The pens in the front module keep the cilinders in place. By unlocking the bike, the pens can be pulled out and the fork be folded over 180° to the folded position. This idea is quite difficult to realise; also if user loses the key, the bike is useless to drive and has to be repaired...)

# FINAL CONCEPT (7)

On the concept presentation, we had the following feedback:

1. Monofork will skip away/be forced too much when turning
2. Folding point in the middle (under the seat) will be handling high forces when influenced by forces sideways.

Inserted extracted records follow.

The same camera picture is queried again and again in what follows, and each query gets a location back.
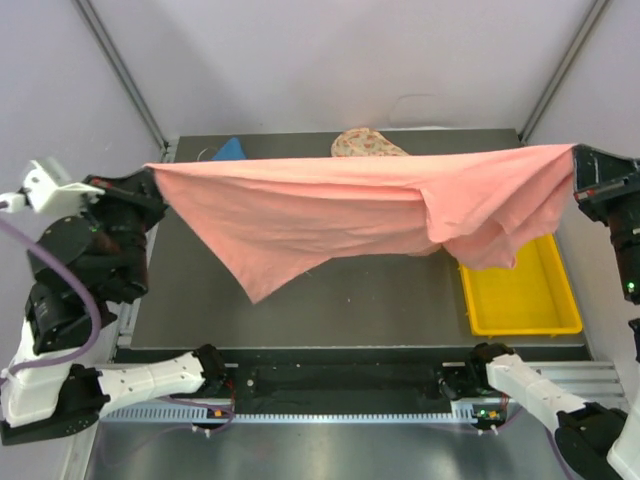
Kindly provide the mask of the pink t shirt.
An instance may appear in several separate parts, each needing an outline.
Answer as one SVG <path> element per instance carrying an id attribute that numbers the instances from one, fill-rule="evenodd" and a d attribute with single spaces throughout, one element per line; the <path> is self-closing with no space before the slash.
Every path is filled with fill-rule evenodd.
<path id="1" fill-rule="evenodd" d="M 559 225 L 568 145 L 435 156 L 155 164 L 169 206 L 252 302 L 324 262 L 444 249 L 473 269 L 511 268 Z"/>

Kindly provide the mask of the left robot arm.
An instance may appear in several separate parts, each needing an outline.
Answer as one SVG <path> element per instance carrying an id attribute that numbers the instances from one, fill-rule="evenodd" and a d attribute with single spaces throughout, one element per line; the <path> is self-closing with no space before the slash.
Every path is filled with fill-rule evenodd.
<path id="1" fill-rule="evenodd" d="M 1 208 L 54 217 L 38 240 L 2 225 L 25 246 L 34 278 L 18 350 L 1 373 L 3 445 L 68 437 L 148 400 L 224 390 L 226 367 L 212 345 L 131 368 L 80 363 L 116 321 L 111 306 L 132 304 L 149 290 L 147 235 L 167 209 L 150 169 L 74 182 L 36 161 L 21 187 L 2 195 Z"/>

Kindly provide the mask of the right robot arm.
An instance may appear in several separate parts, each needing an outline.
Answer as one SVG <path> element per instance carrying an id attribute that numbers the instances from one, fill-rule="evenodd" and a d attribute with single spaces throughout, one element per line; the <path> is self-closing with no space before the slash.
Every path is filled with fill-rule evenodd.
<path id="1" fill-rule="evenodd" d="M 609 230 L 626 301 L 639 302 L 639 161 L 579 144 L 572 150 L 574 196 Z M 479 344 L 465 362 L 476 394 L 513 399 L 551 435 L 560 457 L 583 479 L 639 476 L 639 405 L 607 407 L 534 369 L 501 343 Z"/>

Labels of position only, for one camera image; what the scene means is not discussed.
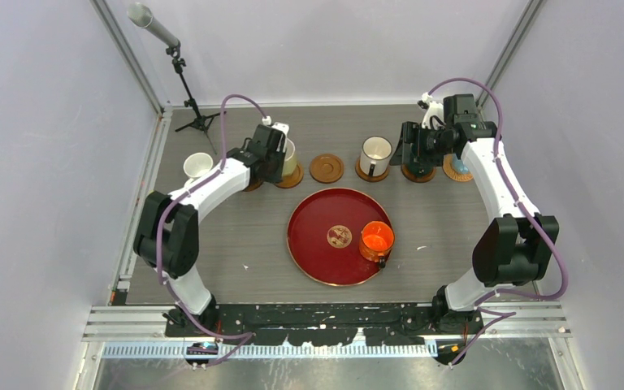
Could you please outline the pale yellow mug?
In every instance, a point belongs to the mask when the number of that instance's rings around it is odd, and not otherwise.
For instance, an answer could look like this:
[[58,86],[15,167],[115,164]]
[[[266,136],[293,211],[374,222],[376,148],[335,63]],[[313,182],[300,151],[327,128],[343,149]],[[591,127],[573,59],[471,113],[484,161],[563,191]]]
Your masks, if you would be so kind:
[[291,176],[296,170],[297,164],[298,160],[296,155],[296,146],[290,139],[287,139],[285,143],[285,156],[282,177],[287,178]]

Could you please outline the white ribbed mug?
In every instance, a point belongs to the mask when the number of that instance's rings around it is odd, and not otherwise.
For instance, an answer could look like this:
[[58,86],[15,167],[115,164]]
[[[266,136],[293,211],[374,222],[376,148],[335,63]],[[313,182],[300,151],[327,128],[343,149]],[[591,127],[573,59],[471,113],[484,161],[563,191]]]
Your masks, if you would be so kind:
[[388,174],[392,144],[381,136],[370,136],[364,140],[357,162],[359,175],[367,181],[378,181]]

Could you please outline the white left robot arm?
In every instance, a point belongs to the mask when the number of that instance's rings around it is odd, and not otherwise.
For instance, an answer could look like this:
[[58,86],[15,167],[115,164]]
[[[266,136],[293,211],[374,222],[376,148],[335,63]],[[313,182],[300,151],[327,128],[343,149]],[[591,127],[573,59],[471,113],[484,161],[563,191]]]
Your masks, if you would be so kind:
[[197,336],[208,336],[217,323],[215,297],[197,270],[202,220],[251,184],[282,180],[288,133],[286,123],[259,124],[252,137],[195,183],[169,194],[152,192],[145,199],[133,252],[167,284],[187,313],[185,325]]

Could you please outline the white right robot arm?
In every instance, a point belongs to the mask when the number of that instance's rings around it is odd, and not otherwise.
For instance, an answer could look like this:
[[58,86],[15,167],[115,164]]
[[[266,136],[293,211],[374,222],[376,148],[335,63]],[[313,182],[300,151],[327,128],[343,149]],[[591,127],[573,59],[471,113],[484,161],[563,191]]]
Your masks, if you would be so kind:
[[436,331],[448,334],[473,322],[485,297],[542,279],[559,224],[555,217],[525,205],[525,193],[507,162],[498,127],[482,119],[473,95],[437,100],[425,93],[418,105],[425,111],[423,120],[401,125],[391,165],[399,166],[408,180],[426,182],[437,167],[460,160],[490,219],[473,249],[471,268],[432,298],[429,322]]

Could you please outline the light blue mug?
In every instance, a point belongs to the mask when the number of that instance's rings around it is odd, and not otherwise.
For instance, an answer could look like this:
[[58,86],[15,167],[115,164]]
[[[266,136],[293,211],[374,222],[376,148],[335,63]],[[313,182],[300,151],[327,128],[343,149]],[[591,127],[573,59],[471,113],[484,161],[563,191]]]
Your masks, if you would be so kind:
[[459,159],[456,154],[452,155],[451,168],[459,175],[467,175],[470,173],[465,163]]

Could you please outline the orange mug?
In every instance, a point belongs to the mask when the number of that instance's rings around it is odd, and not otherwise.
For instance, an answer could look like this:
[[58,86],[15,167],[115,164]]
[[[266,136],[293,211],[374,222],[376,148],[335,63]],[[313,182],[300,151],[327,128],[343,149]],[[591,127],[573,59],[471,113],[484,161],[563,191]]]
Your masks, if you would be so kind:
[[392,228],[382,221],[371,221],[361,231],[359,250],[361,256],[384,269],[395,243]]

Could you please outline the white mug with handle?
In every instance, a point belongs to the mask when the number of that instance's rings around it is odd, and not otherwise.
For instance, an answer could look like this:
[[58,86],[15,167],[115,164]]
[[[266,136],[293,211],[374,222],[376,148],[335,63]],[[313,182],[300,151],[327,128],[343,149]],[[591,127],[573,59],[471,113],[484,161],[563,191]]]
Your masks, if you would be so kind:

With this feedback in mind, we adapted our concept:

1. By adapting the form of the frame in the front, from convex to convave, the double-sided fork has the space to turn instead of bouncing against the frame.
We also copy the same change in the second frame half, so the overlapping form is the same when folded.
2. To make a the connection in the middle firmer, we bend the both frame halves a little (the thickness of the wheel), so the middle connection is aligned and can be made better resistant against sideway forces.
From now on, we will work with a simple hinge, as used on doors, to make this a firm connection.

# FORM EXPLORATION (1)

Because we have the ability of using composites, we can design the bike in a dynamic way.
Also 3D structures are possible to strengthen up the frame.
Some explorations.

maandag 17 maart 2014

# CONCEPT (6)

Because of our folding mechanism the wheel drive has to be under the front frame. So the wheel drive can stay in his place when the bike is folded.

dinsdag 11 maart 2014

# PROTOTYPE (5)

# BENCHMARKS CONNECTIONS

# BENCHMARK FOLDING FRAME

# BENCHMARKS PEDALS

zaterdag 1 maart 2014

# CONCEPT (5)

This sliding slot enables a more compact take out bike. Unfortunately in this concept we end up with a lot of material which makes the bike heavier.

# CONCEPT (4)

To end up with a lightweight take out bike we maintained the needed structure for the frame but eliminated the unneeded mass.

woensdag 26 februari 2014

# BRAINSTORM (6)

# BRAINSTORM (5)

# BENCHMARKS (3)

# PROTOTYPE (4)

Based on our concept with a sliding slot we made a new prototype we're we eliminated the unnecessary mass, to reduce weight.

# PROTOTYPE (3)

Via a sliding slot the bike is sliced into a compact shape. So far we think is one of the best solutions we came up with. Very easy in handling and very fast.

# PROTOTYPE (2)

A symmetric bike concept that folds in half.

# PROTOTYPE (1)

Prototype is a representation of one half of a foldable bike.

# CONCEPT (3)

A slot was added to make to make the bike easy portable when folded.

# CONCEPT (2)

To reduce weight we reduced the frame of #concept (1) to the minimal needed frame. This is what we then end up.

# CONCEPT (1)

Via sliding slot you can very fast and easily slide the two main composite frames over each other. When it's folded the bike is very easily to drag around like a trolley, that's the function we focus on.